• _Work instructions_
Below are entries; output exactly the lines from the one with "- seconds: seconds" to the one with "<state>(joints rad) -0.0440", both included, and nothing else.

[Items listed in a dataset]
──────
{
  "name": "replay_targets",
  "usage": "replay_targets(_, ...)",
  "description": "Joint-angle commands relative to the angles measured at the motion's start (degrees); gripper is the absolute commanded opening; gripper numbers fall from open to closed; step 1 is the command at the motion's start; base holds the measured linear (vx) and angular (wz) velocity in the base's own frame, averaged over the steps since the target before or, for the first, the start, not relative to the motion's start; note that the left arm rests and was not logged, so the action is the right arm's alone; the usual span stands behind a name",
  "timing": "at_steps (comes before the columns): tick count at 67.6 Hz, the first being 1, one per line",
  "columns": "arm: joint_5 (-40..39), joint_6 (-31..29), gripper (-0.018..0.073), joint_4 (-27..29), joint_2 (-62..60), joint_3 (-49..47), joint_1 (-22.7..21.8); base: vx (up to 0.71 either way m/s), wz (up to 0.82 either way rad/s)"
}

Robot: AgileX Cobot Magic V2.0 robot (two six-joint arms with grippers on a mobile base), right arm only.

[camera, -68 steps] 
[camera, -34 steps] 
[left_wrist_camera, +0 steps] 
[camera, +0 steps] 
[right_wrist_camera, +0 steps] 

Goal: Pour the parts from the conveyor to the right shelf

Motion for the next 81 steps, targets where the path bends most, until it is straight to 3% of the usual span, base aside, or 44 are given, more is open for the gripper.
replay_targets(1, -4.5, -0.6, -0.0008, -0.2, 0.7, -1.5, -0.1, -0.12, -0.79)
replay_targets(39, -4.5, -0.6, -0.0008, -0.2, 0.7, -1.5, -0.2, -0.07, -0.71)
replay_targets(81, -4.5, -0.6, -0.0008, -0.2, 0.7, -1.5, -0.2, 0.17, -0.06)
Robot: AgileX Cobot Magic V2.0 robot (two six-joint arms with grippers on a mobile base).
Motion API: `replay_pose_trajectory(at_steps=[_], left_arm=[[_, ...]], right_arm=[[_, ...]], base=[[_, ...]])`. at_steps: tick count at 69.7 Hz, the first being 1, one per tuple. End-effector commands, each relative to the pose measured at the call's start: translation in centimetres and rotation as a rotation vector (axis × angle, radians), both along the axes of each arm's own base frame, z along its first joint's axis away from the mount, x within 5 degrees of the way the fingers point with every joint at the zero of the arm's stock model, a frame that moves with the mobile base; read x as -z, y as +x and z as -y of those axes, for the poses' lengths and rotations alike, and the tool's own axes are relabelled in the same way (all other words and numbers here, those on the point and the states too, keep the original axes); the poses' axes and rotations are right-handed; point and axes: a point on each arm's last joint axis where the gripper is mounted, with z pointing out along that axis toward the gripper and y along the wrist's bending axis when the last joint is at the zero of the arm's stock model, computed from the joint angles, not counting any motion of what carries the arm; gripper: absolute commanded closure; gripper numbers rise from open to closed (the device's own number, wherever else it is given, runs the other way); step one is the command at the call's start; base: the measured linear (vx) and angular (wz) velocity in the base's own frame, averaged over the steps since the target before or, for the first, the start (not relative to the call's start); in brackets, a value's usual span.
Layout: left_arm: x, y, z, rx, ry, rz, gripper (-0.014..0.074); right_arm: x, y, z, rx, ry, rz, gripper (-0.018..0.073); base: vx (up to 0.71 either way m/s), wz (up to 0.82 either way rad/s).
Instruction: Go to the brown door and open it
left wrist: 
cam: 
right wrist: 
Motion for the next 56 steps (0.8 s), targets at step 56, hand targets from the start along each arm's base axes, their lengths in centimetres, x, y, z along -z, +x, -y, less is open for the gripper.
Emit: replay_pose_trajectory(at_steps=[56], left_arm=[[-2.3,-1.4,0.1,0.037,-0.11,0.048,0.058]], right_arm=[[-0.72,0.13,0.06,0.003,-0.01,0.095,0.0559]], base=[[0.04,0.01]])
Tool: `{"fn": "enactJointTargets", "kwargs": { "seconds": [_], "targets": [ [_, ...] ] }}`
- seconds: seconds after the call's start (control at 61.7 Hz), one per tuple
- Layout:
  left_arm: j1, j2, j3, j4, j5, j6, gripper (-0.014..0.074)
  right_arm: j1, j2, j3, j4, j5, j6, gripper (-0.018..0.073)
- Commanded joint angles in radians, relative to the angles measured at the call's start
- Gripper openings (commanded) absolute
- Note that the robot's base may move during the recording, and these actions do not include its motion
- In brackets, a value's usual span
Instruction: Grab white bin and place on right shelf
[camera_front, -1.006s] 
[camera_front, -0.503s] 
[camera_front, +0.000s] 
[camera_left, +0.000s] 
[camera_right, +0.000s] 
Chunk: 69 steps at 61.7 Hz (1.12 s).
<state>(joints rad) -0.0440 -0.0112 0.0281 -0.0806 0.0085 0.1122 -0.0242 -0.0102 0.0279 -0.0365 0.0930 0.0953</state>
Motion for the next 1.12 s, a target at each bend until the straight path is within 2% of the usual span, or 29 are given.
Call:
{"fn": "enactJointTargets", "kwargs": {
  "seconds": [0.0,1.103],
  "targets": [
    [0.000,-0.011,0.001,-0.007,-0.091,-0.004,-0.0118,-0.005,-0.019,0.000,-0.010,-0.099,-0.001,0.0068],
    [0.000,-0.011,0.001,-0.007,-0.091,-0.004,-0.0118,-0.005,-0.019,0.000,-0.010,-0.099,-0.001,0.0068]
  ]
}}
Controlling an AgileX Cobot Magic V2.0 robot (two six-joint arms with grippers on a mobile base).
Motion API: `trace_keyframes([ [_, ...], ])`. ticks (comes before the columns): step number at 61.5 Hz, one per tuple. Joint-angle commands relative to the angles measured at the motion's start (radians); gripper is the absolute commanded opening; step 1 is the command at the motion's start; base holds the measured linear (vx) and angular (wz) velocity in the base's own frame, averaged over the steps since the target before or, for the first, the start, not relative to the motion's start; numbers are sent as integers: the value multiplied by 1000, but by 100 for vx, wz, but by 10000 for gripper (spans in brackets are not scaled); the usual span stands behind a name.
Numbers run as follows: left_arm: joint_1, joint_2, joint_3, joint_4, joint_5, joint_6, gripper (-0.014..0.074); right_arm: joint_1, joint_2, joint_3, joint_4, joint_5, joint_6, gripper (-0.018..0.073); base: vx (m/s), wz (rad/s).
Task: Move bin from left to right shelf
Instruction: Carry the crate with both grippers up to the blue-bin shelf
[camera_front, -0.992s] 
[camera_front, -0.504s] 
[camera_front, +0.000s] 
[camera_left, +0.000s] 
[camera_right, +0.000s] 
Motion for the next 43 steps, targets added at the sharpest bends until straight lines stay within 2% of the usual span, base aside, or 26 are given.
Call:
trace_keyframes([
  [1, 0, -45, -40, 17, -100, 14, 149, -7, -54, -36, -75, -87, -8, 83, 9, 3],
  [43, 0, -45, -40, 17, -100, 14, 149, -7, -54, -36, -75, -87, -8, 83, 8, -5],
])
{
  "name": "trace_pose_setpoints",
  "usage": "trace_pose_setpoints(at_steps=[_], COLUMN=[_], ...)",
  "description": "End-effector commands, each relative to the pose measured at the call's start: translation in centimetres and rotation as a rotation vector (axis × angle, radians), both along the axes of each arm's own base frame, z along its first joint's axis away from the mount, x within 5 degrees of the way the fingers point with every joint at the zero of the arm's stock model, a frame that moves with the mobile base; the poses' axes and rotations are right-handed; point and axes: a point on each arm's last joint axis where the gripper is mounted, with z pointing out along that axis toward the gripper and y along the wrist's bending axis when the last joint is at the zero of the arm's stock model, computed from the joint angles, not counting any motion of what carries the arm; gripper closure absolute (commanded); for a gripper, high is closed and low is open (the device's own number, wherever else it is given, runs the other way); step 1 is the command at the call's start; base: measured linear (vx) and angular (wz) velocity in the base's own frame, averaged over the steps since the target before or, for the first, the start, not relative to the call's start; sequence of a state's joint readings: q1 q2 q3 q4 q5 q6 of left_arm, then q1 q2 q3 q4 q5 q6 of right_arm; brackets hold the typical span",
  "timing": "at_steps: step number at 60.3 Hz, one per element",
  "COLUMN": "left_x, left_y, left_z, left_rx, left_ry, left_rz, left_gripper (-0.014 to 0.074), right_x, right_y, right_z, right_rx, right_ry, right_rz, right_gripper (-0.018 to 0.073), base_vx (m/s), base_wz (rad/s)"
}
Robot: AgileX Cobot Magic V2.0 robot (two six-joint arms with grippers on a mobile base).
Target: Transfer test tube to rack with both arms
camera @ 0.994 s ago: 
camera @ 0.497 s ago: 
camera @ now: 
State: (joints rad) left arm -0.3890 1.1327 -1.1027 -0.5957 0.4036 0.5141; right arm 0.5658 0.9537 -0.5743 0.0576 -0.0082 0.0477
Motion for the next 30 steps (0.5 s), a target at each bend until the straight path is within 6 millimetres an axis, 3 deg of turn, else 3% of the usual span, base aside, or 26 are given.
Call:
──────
• _Expected answer_
- seconds: seconds after the call's start (control at 61.7 Hz), one per tuple
- Layout:
  left_arm: j1, j2, j3, j4, j5, j6, gripper (-0.014..0.074)
  right_arm: j1, j2, j3, j4, j5, j6, gripper (-0.018..0.073)
- Commanded joint angles in radians, relative to the angles measured at the call's start
- Gripper openings (commanded) absolute
- Note that the robot's base may move during the recording, and these actions do not include its motion
- In brackets, a value's usual span
Instruction: Grab white bin and place on right shelf
[camera_front, -1.006s] 
[camera_front, -0.503s] 
[camera_front, +0.000s] 
[camera_left, +0.000s] 
[camera_right, +0.000s] 
Chunk: 69 steps at 61.7 Hz (1.12 s).
<state>(joints rad) -0.0440 -0.0112 0.0281 -0.0806 0.0085 0.1122 -0.0242 -0.0102 0.0279 -0.0365 0.0930 0.0953</state>

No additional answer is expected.